Played a bit more of Death Stranding, and I do like it, but it hasn’t really gripped me yet - it wants me to seek out another settlement, but then I keep getting local missions, and I’m not sure how much I’m supposed to level up first and there’s no apparent time tension. I therefore picked up Stardew Valley again, which is probably my worst game every for making me play “just one more day” and am now on summer in year 3, have finally managed to marry a villager (Elliot, who has conveniently added a library wing to my house, why no I am sure my character likes him for his personality) and unlock Qi’s challenges on Ginger Island.

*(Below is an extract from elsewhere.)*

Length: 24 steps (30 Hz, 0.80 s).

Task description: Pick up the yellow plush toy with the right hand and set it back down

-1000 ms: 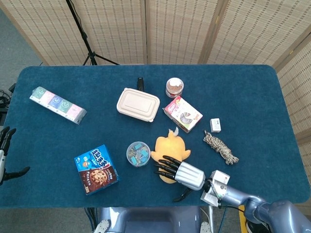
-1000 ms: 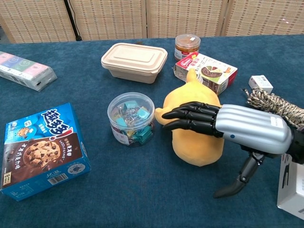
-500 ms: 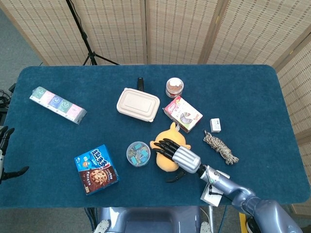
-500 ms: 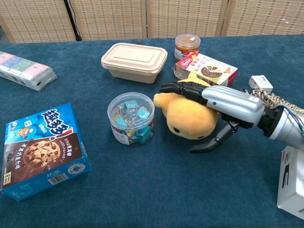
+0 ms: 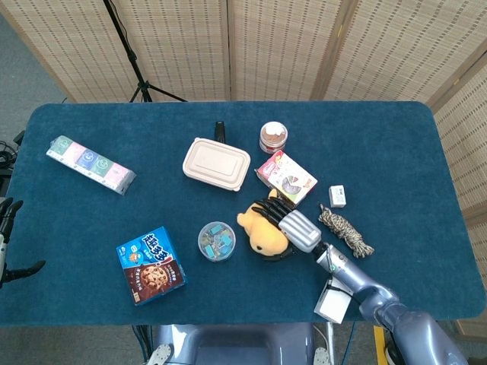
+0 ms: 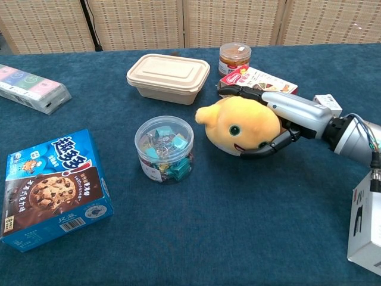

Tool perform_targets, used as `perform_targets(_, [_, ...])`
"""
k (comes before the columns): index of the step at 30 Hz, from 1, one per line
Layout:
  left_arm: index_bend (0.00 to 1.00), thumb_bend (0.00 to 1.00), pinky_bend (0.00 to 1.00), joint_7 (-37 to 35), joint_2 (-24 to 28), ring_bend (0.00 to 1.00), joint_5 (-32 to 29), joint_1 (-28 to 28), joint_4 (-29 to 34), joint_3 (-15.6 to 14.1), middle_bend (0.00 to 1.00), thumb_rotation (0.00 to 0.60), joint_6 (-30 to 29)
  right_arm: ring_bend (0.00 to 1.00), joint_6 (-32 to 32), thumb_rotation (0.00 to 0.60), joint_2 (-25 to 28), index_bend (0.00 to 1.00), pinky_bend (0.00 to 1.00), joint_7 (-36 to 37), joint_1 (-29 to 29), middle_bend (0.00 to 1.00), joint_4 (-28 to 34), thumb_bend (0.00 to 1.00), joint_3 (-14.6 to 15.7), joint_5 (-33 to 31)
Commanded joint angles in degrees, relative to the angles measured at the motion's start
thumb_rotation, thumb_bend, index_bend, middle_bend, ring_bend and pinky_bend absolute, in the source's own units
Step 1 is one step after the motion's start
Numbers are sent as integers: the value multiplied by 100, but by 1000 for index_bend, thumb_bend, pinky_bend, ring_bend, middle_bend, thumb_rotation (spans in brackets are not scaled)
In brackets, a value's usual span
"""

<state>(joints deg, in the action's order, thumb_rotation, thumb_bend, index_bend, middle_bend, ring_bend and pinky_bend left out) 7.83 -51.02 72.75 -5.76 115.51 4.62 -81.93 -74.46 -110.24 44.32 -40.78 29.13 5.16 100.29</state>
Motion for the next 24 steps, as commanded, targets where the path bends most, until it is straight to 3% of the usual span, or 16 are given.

And then I picked up FFVII Remake thinking vaguely about doing a hard mode play through, but couldn’t find that or chapter select as an option so have now played through most of 17 chapters all over again (there are only 18 chapters) and gosh I love everyone in this (almost; obviously I do not love Hojo or most of Shinra, including the Turks). I am significantly better at fighting now as well, although I forgot everyone’s level 2 limit break was locked behind their colosseum fights but you can only see the options for characters in your party, so Tifa and Barrett are still stuck on level 1 because I didn’t take them back there once I had them.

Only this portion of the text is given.